Howard did a nice job of concentrating the basic Bowie legend down into an action packed paragraph. I don’t know why he changed the silver to gold though. Historically, the San Saba mines were always silver. But his version is still more or less the same version related by famed U.T. professor J. Frank Dobie in Coronado’s Children, an acknowledged favorite of Howard’s and still very much in print. Dobie gives basically the same account with less prose poetry than Howard but then points out that all the stuff about adoption by the Lipans is just legend.

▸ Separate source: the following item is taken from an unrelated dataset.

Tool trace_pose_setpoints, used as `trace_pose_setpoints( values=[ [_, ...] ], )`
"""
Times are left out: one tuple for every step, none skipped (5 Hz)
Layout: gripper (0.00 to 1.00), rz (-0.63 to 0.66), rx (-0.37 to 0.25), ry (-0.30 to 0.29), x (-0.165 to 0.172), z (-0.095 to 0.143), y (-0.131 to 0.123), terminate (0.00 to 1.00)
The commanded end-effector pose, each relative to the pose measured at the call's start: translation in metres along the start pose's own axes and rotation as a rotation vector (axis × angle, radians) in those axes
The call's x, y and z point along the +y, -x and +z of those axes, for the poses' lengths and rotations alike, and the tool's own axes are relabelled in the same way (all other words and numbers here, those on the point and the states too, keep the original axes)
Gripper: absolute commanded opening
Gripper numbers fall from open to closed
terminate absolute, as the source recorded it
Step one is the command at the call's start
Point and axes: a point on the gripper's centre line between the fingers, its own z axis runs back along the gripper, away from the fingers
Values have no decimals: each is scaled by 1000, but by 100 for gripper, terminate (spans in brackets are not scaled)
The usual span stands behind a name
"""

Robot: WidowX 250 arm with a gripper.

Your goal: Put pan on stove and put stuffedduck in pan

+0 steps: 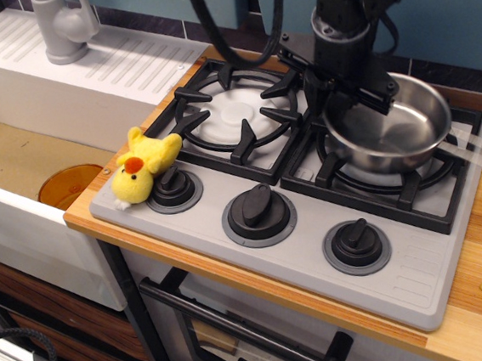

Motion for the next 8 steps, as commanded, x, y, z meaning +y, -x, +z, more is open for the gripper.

Dobie goes on to briefly describe a battle between the Bowie party and a far superior number of Apaches with about the same body count as Howard relates. But there’s no Tres Manos, no trading at the San Saba presidio, and Bowie never lived with the Apaches. Basically Jim goes exploring with his brother and fellow treasure hunters then is ambushed by hostiles. However, one of his friends and fellow treasure hunters, Cephas K. Ham, later claimed to have been living with the Comanche about the same time and had almost been given the secret whereabouts of the mine by a rather tubby tribe member. Of course, the chubby fellow never got around to actually showing him the location of the mines or even of a treasure chamber. Perhaps this account of Ham’s was the kernel of “fact” that birthed the Tres Manos legend – but switching a mummified hand for a Comanche pot belly. Not too long after Ham left the Comanche, he joined Bowie on his own expedition back into the San Saba hills.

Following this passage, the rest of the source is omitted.